Il Regolamento, va detto, contiene anche misure tese ad incentivare il riciclo degli imballaggi, anzi punta ad obiettivo di contenitori completamente riciclabili entro il 2030. Per questo prevede nuove misure per il design e l’etichettatura, introduce maggiori obblighi di uso di materia riciclata nei nuovi prodotti. Uno specifico simbolo unificato a scala europea caratterizzerà ogni imballaggio e dovremmo trovarlo leggibile su tutti i cassonetti europei di raccolta differenziata. Ma niente si dice su come promuovere il riciclo di imballaggi oggi non riciclabili (come una parte delle plastiche).

Assoambiente, pur plaudendo all’introduzione di obiettivi minimi di contenuto riciclato nelle nuove produzioni a garanzia della “circolarità” del settore, ha sottolineato comunque il margine di incertezza delle disposizioni richiamate nella proposta di regolamento: troppi rinvii legati ai futuri atti delegati che, senza la possibilità di essere definiti attraverso future consultazioni, potranno anche rivedere gli stessi obiettivi di riciclo senza un preciso criterio. La proposta di Regolamento comunque non è piaciuta né all’industria Italiana né al Governo. Confindustria ha dichiarato che la misura “avrebbe un impatto devastante su tutte le imprese italiane delle filiere del riciclo”. Il Governo, con il suo Ministro dell’Ambiente, ha annunciato il suo voto contrario. Le critiche sono di metodo e di merito.

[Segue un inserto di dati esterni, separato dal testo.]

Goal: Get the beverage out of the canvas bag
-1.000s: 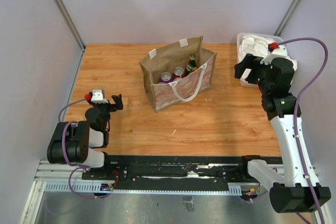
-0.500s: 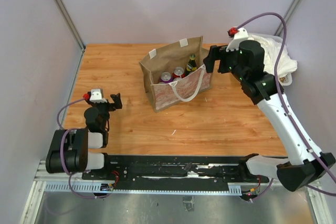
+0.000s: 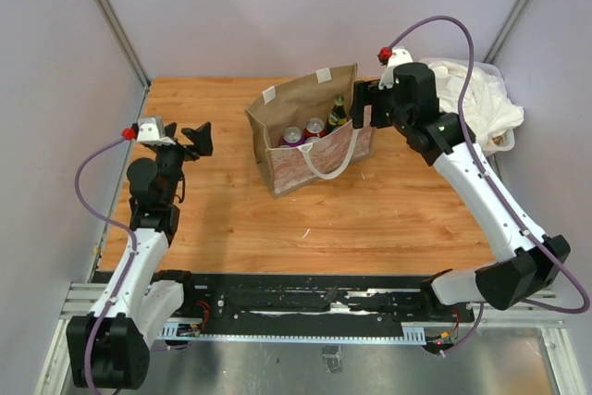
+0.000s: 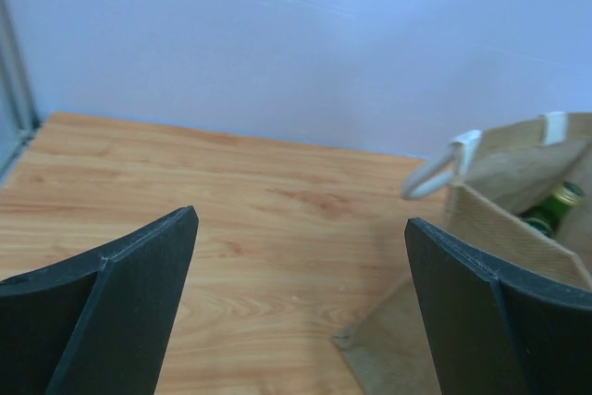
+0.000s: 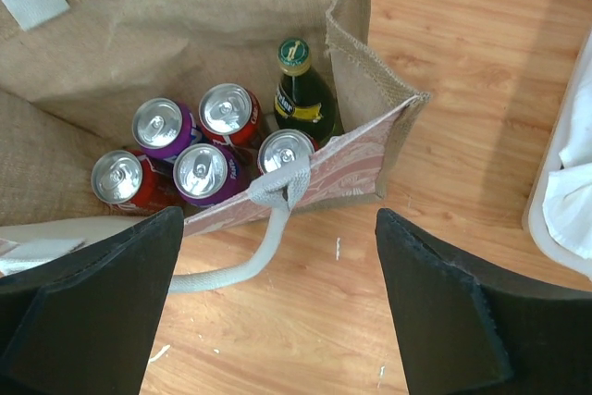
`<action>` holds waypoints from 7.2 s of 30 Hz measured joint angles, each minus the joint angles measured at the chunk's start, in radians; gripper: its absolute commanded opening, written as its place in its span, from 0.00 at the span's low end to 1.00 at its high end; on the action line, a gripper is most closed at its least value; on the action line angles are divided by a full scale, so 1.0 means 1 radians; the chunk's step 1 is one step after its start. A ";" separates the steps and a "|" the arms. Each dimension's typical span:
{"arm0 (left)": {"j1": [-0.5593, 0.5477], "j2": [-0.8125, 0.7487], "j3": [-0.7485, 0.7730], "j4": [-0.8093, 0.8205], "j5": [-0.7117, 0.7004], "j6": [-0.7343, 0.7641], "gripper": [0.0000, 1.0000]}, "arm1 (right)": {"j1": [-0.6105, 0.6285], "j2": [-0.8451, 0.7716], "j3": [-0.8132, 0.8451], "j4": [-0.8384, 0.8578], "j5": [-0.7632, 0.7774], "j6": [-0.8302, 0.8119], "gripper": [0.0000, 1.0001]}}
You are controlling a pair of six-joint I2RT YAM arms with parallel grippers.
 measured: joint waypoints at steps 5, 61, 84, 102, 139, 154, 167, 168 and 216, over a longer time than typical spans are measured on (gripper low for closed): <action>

Sul Piano procedurale il Regolamento avrebbe una immediata applicazione in tutti gli Stati membri, senza possibilità di “recepimento” dei singoli Paesi: un provvedimento dirigistico che non tiene conto delle diversità organizzative e gestionali dei vari membri della Ue. Più utile sarebbe un provvedimento flessibile, che lasciasse ampio margine di manovra ai singoli Stati nello scegliere il mix ottimale fra prevenzione e riciclo. Sul Piano della sostanza le industrie ritengono che obblighi di riduzione cosi impositivi e stringenti finiscano per penalizzare gli ottimi risultati di riciclo ottenuti in Italia, smontando un sistema che funziona senza la garanzia che il nuovo meccanismo sia migliore, più sostenibile ed efficiente. Le aziende cartarie hanno pubblicato una propria analisi economica che sottolinea i maggiori costi e le maggiori emissioni dello scenario derivante dalla applicazione del Regolamento.

Una discussione che si sposta adesso nelle sedi della diplomazia europea: Parlamento e Consiglio. Lì vedremo se l’Italia ha alleati o no nella sua linea di contrarietà al provvedimento. La Commissione conferma ogni giorno di più il proprio approccio “etico” ed ideologico alle politiche ambientali, teso ad entrare in modo pesante negli stili di vita e di consumo dei cittadini europei (come muoversi, cosa mangiare, come consumare, in che casa abitare) e nei processi produttivi delle imprese, nel nome della sostenibilità e dell’ambiente. Un carattere tipico di questa maggioranza europea che sostiene la attuale Commissione, ma fra poco si vota per il nuovo Parlamento Europeo.